В высшей степени характерно, что поэт почти не спорил со славянофилами, — как он, например, спорил с Чаадаевым. И это отнюдь не означало внутреннего согласия. Скорее можно сделать вывод, что им как бы не о чем было спорить…

Нет сомнения, что Тютчев всегда относился к бывшим любомудрам с глубоким уважением и симпатией. Известно, что он со скорбной потрясенностью воспринял в 1856 году известие о смерти Ивана Киреевского. О смерти Хомякова в 1860 году он сказал, что испытывает такое ощущение, как будто «потерял какой-либо орган».

Но в то же время не менее хорошо известно, что вернувшийся в Россию Тютчев после первых, вероятно, дорогих ему, встреч со славянофилами, с этими своими «университетскими товарищами» (как он их сам назвал) явно не стремился к широкому общению с ними. Могут возразить, что поэт жил в Петербурге, а славянофилы — это было для них непреложным и принципиальным — пребывали в Москве. Однако Тютчев — чему есть немало свидетельств — горячо любил Москву (он писал, например: «Москва, летняя Москва, — лучшее, что есть в России») и так или иначе находил возможность посетить ее почти каждый год, а иногда даже и дважды за год. В 1845–1871 годах (то есть до начала предсмертной болезни) он приезжал в Москву около тридцати раз; вместе с тем поэт, если угодно, принципиально (как и Достоевский) жил именно в Петербурге, где решались политические судьбы родины, — и в этом, казалось бы, внешнем обстоятельстве также выразилось со всей рельефностью его глубокое отличие от славянофилов.
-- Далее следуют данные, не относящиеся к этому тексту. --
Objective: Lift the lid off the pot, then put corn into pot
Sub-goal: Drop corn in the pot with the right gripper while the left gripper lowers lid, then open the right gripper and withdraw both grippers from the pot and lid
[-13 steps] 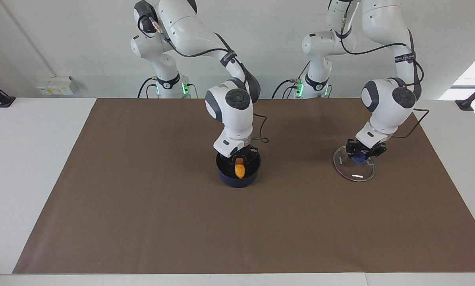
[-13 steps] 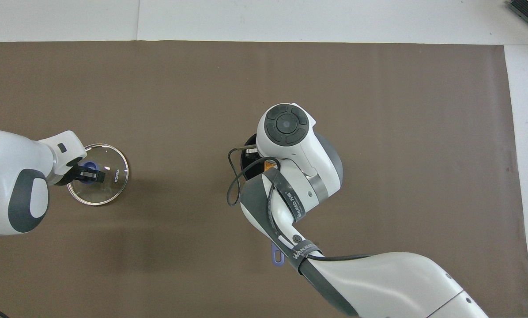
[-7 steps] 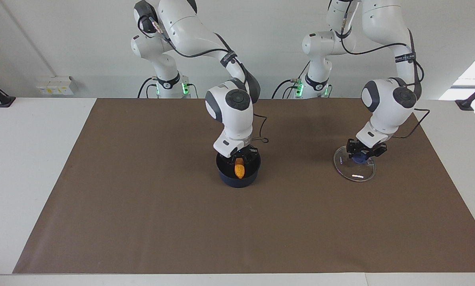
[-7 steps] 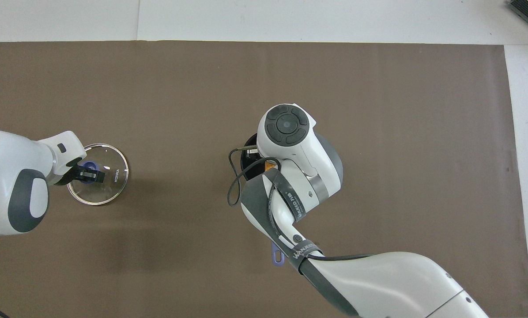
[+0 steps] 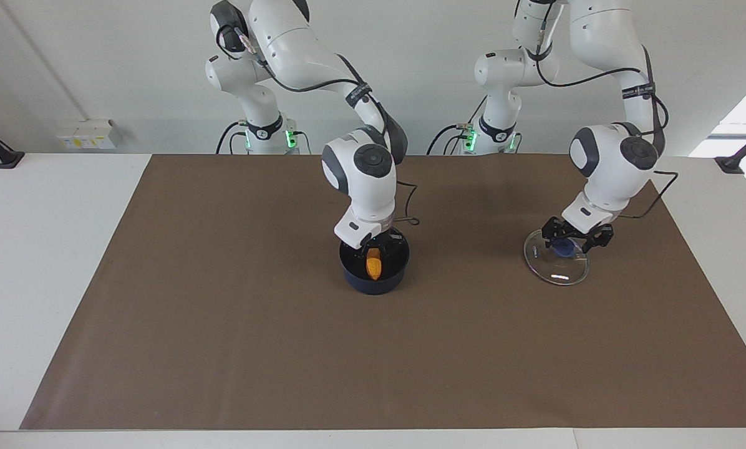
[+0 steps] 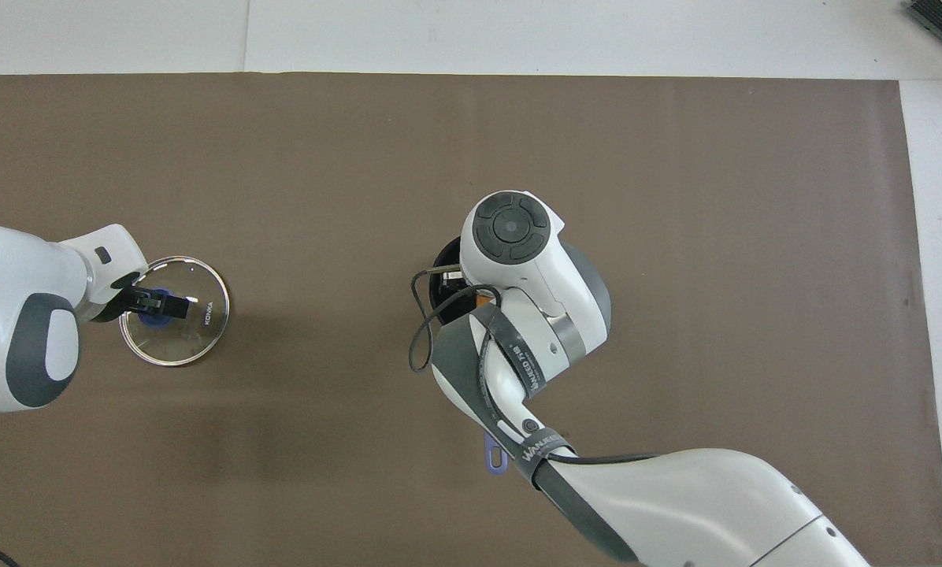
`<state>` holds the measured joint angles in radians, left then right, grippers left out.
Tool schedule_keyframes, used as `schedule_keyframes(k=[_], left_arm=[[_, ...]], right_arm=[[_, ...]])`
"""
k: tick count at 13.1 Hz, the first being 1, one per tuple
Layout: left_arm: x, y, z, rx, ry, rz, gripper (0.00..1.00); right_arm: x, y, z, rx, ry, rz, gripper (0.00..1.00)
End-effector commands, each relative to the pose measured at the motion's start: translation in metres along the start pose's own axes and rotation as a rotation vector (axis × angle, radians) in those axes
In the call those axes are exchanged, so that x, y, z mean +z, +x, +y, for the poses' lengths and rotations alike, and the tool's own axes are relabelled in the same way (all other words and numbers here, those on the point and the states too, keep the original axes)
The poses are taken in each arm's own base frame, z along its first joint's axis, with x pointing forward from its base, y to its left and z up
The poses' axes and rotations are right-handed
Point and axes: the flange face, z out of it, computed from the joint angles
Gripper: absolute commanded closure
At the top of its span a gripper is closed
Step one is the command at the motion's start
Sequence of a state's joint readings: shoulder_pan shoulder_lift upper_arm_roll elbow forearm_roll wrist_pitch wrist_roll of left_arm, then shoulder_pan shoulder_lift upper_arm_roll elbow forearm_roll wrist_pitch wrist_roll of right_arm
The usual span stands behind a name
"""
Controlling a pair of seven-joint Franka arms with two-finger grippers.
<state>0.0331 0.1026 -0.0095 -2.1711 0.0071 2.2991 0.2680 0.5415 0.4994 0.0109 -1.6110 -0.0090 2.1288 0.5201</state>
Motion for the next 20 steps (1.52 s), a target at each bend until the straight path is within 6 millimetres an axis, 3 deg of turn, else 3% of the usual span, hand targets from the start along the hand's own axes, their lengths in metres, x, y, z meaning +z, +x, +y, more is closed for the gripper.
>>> schedule_keyframes(k=[1,4,6,7,9,11,16,20], left_arm=[[-0.045,0.014,-0.004,-0.017,-0.009,-0.008,0.0],[-0.105,0.027,-0.008,-0.067,-0.01,-0.013,0.0],[-0.134,0.036,0.0,-0.14,-0.009,-0.007,0.0],[-0.142,0.039,0.003,-0.159,-0.007,0.005,0.0],[-0.15,0.05,0.031,-0.123,-0.008,0.022,0.0],[-0.165,0.057,0.045,-0.089,-0.008,0.026,0.0],[-0.224,0.052,0.041,-0.067,-0.017,-0.016,0.0],[-0.257,0.041,0.031,-0.094,-0.035,-0.014,0.0]], right_arm=[[-0.006,-0.001,0.002,-0.005,0.016,0.012,0.0],[-0.023,0.003,-0.004,-0.001,0.025,0.035,0.0],[-0.061,0.008,0.01,0.018,0.045,0.083,0.0],[-0.084,0.013,0.028,0.037,0.05,0.105,0.0],[-0.135,0.019,0.072,0.088,0.058,0.137,0.0],[-0.172,0.013,0.104,0.075,0.046,0.127,0.0],[-0.24,-0.01,0.207,0.031,0.008,0.047,0.0],[-0.281,-0.038,0.265,0.036,-0.003,0.001,0.0]])
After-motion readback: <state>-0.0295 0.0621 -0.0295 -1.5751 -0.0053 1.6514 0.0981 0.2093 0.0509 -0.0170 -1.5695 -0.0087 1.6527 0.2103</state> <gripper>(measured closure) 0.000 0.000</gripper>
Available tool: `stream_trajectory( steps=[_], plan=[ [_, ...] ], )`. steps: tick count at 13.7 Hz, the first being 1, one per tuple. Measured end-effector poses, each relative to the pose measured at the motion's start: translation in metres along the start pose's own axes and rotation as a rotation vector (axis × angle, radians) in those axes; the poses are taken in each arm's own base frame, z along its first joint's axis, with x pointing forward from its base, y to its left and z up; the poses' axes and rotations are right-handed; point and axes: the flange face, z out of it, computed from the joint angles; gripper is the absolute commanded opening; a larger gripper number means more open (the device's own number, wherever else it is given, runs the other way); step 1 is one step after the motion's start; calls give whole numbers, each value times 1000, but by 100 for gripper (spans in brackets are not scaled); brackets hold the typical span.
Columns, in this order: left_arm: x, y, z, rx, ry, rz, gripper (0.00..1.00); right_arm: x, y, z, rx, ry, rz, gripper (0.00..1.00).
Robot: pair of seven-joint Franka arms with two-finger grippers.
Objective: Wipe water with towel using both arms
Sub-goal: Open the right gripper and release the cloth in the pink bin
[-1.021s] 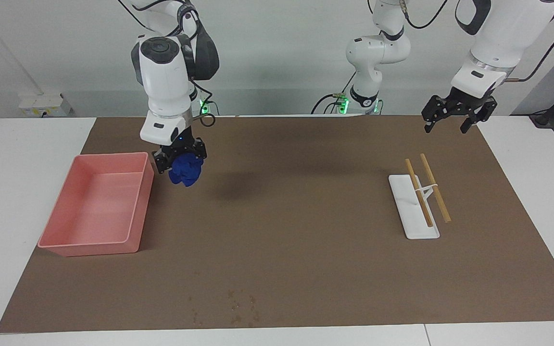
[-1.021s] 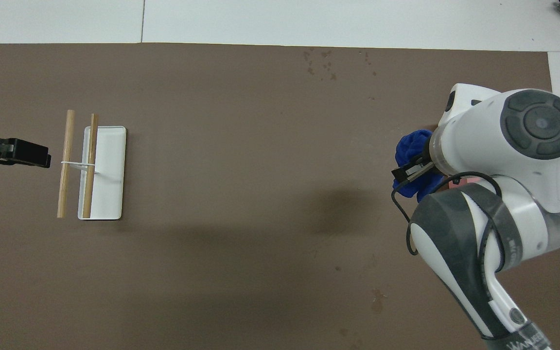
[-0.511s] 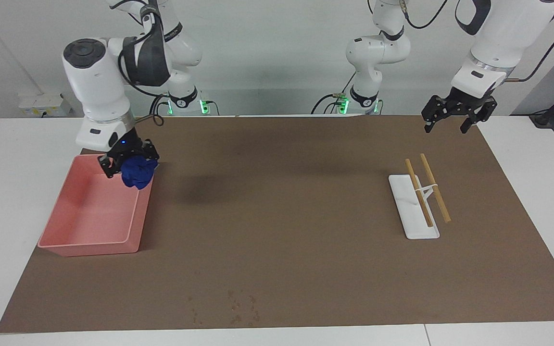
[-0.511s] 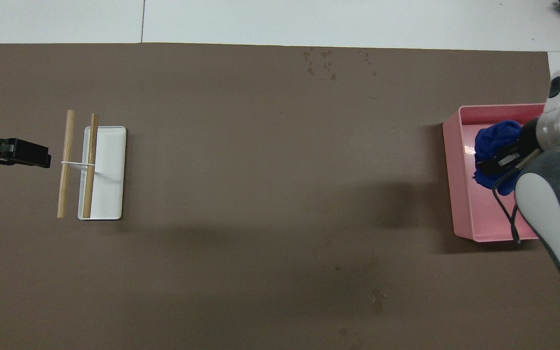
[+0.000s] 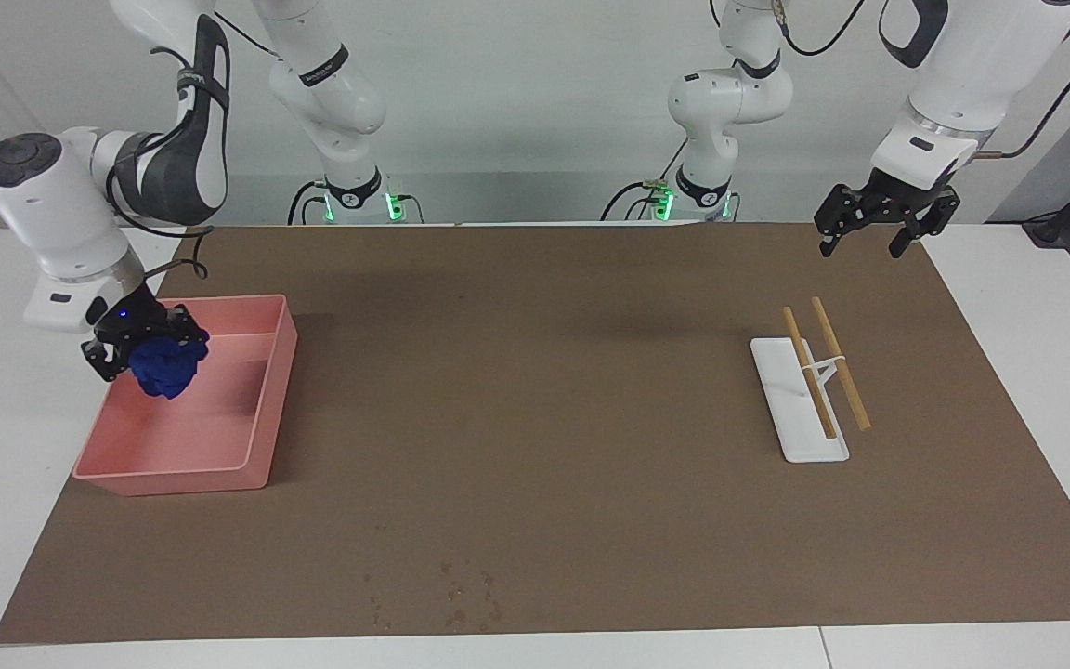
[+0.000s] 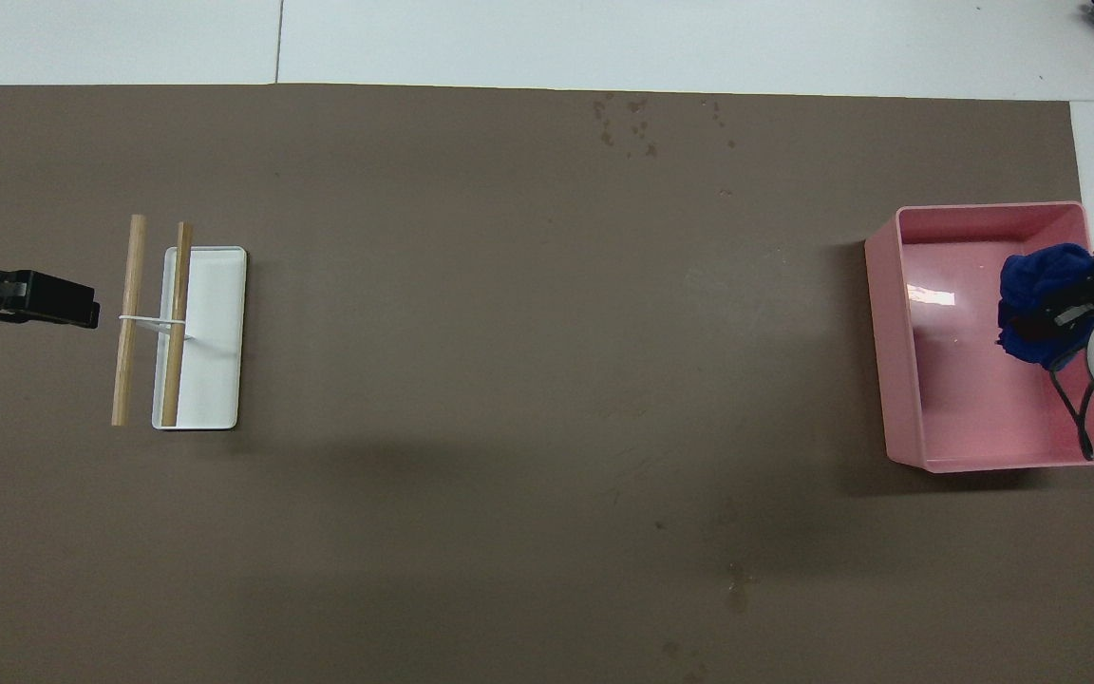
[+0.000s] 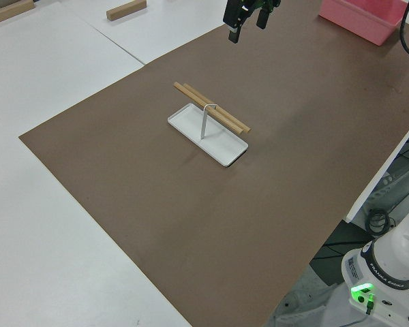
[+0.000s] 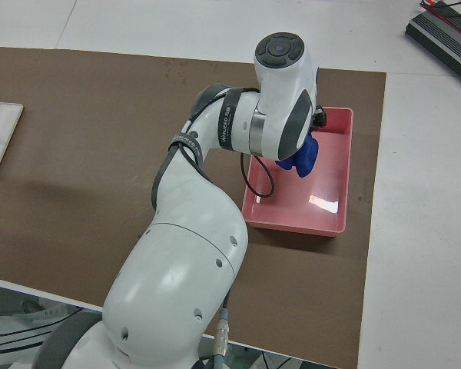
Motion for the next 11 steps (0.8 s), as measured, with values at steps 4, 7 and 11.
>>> stream_trajectory(
  steps=[4,7,11],
  plan=[
    [0,0,0,0,0,0,100,2,-9,40,-5,31,-12,0],
    [0,0,0,0,0,0,100,0,-14,63,-10,51,-13,0],
    [0,0,0,0,0,0,100,-2,-15,67,-10,52,-12,65]
  ],
)
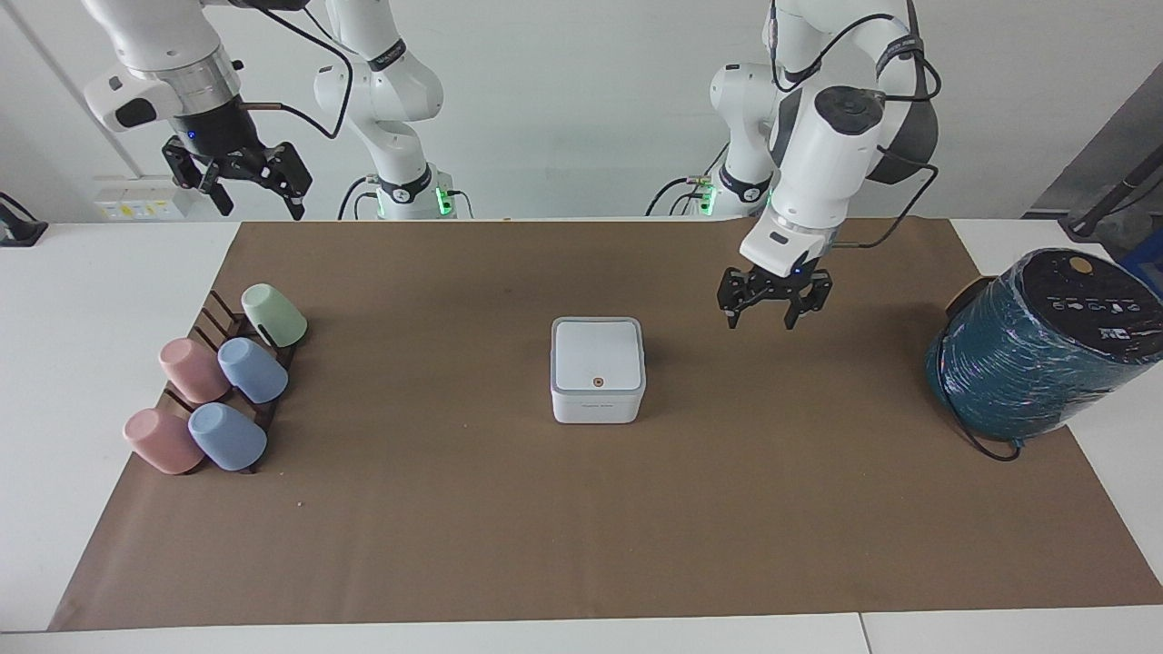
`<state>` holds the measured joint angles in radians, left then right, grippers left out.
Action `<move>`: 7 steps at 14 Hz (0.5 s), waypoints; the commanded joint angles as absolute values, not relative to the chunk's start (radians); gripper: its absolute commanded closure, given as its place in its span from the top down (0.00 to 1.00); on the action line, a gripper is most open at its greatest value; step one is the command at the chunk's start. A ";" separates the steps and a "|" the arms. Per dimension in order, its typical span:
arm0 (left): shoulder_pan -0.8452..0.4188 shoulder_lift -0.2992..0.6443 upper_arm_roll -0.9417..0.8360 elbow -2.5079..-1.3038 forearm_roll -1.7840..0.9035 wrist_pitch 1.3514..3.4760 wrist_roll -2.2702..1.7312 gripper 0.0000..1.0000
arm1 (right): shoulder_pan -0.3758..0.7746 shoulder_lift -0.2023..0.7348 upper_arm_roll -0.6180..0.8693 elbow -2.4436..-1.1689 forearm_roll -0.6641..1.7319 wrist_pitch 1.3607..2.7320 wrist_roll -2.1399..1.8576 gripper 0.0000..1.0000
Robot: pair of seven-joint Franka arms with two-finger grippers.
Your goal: Close trash can lid
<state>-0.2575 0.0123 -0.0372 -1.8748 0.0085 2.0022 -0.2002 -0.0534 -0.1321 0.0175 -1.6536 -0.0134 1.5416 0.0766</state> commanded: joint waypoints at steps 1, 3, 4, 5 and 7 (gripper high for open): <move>-0.187 -0.069 -0.046 -1.910 0.026 1.962 -0.128 1.00 | -0.057 -0.153 0.020 -1.686 0.008 1.568 0.066 1.00; -0.144 -0.074 -0.044 -1.860 0.025 1.907 -0.110 1.00 | -0.057 -0.153 0.020 -1.686 0.008 1.569 0.066 1.00; -0.129 -0.072 -0.043 -1.826 0.025 1.873 -0.100 1.00 | -0.057 -0.153 0.021 -1.687 0.008 1.569 0.066 1.00; -0.111 -0.068 -0.043 -1.787 0.022 1.846 -0.069 1.00 | -0.057 -0.153 0.021 -1.687 0.008 1.568 0.064 1.00; -0.071 -0.057 -0.043 -1.712 0.012 1.787 -0.029 1.00 | -0.057 -0.153 0.021 -1.687 0.008 1.569 0.064 1.00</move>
<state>-0.1100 -0.0694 -0.0340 -1.7892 0.0086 1.8594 -0.0700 -0.0525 -0.1321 0.0179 -1.6567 -0.0134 1.5426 0.0766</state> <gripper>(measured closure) 0.000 0.000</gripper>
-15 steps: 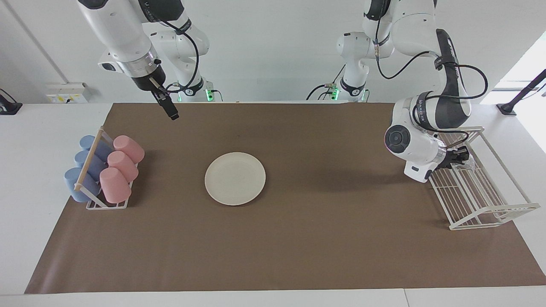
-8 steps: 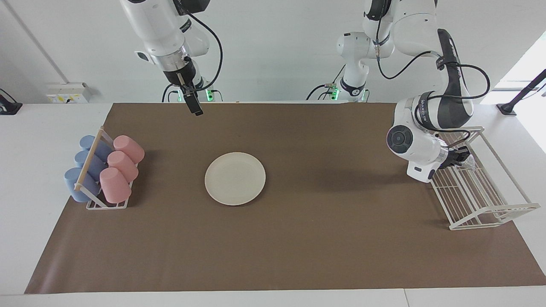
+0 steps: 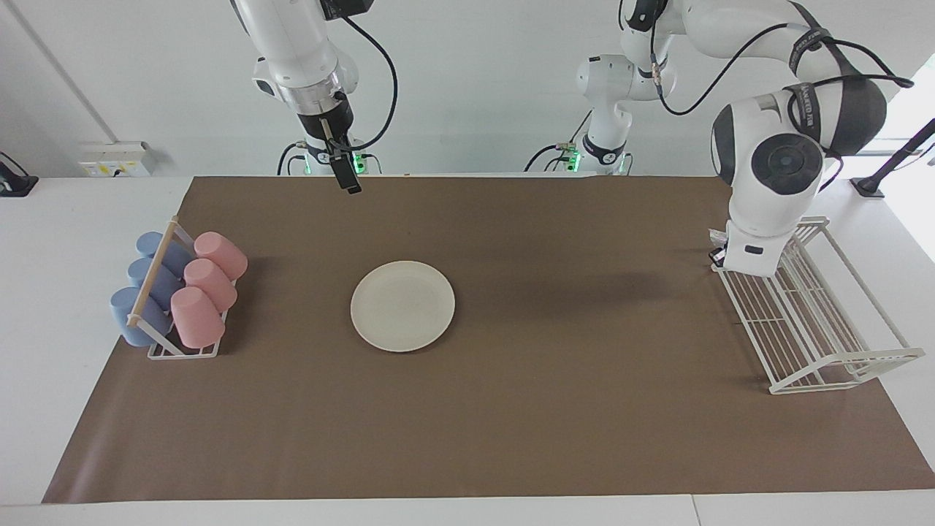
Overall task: Wipe plate with sponge
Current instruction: 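Carry the wrapped sponge toward the plate while the right gripper approaches, then hand the sponge from the left gripper to the right gripper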
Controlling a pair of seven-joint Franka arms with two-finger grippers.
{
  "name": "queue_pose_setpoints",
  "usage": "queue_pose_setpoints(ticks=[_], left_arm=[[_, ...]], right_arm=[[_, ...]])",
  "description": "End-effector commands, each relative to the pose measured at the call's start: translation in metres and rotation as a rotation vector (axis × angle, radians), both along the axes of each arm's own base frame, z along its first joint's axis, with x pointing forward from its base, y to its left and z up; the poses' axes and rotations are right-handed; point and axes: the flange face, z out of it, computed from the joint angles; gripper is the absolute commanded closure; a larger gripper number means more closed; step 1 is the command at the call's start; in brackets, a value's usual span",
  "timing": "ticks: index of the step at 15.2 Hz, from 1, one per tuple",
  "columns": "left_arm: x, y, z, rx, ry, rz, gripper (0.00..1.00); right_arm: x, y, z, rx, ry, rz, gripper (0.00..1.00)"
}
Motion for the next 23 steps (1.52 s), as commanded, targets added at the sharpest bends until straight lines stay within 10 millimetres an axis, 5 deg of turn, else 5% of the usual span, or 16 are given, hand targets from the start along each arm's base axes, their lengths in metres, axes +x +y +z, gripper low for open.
queue_pose_setpoints(ticks=[1,4,9,13,16,18,23], left_arm=[[-0.009,-0.005,0.029,-0.256,0.006,0.075,1.00],[-0.018,0.026,0.063,-0.598,-0.017,0.189,1.00],[-0.045,0.016,0.046,-1.007,0.021,0.268,1.00],[-0.095,0.002,0.016,-1.336,-0.035,0.293,1.00],[-0.116,-0.018,0.003,-1.493,-0.092,0.269,1.00],[-0.130,-0.053,-0.001,-1.563,-0.111,0.230,1.00],[-0.198,-0.105,-0.029,-1.673,-0.240,0.085,1.00]], right_arm=[[-0.007,0.003,0.002,0.004,-0.013,-0.023,0.00],[-0.007,0.003,0.003,0.004,-0.016,-0.025,0.00],[-0.005,0.002,0.002,0.009,-0.029,-0.018,0.00],[0.001,0.002,0.005,0.021,-0.065,-0.014,0.00],[-0.004,0.009,0.006,0.012,-0.051,-0.032,0.00],[-0.012,0.021,0.004,0.001,-0.020,-0.008,0.00],[-0.020,0.055,0.010,0.015,-0.050,-0.095,0.00]])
Мы знаем, что Тютчев, приезжая в Москву, постоянно встречался с профессиональными историками, беседы и споры с которыми его необычайно увлекали. Сестра поэта Дарья сообщила в 1857 году, что Тютчев целый день вел в ее доме «большой разговор и пререкания с Бодянским, Бартеневым… Снегиревым…[78] все они так кричали и курили, что я и десяти минут не выдержала после обеда».

Итак, Тютчев, конечно, вполне мог бы достаточно часто встречаться и со славянофилами, но этого не было. В его рассказах о редких таких встречах, как правило, есть ноты отчужденности и даже насмешки.

5 июля 1858 года он писал жене: «Я только что расстался с обществом очень умных и особенно очень многоречивых людей, собравшихся у Хомякова. Это все повторение одного и того же…»

Через год, 27 апреля 1859 г., он пишет Эрнестине Федоровне о заседании Общества любителей российской словесности при Московском университете, членом-сотрудником которого он был избран, как мы помним, еще в четырнадцатилетнем возрасте, сорок с лишним лет назад; в конце пятидесятых годов Общество возобновило свою деятельность под руководством славянофилов:

«Председатель Хомяков на сей раз был во фраке и, скорчившись на своем кресле, представлял самую забавную из когда-либо виденных мною фигур председателей. Он открыл заседание чтением весьма остроумной речи, написанной прекрасным языком, на вечную тему о значении Москвы и Петербурга… Все вместе взятое носило отпечаток безмятежной торжественности, слегка умерявшейся чуть приметным оттенком смешного… Я был бы не в состоянии жить здесь, в этой среде, столь мнящей о себе и чуждой всем отголоскам извне. Так, например, я не уверен, чтобы ребяческий интерес к вчерашнему заседанию не преобладал в мыслях здешней публики над интересом к грозным событиям, готовящимся за рубежом» (речь шла о назревшей войне между Францией и Австрией, войне, в которой России предстояло сделать очень важный выбор).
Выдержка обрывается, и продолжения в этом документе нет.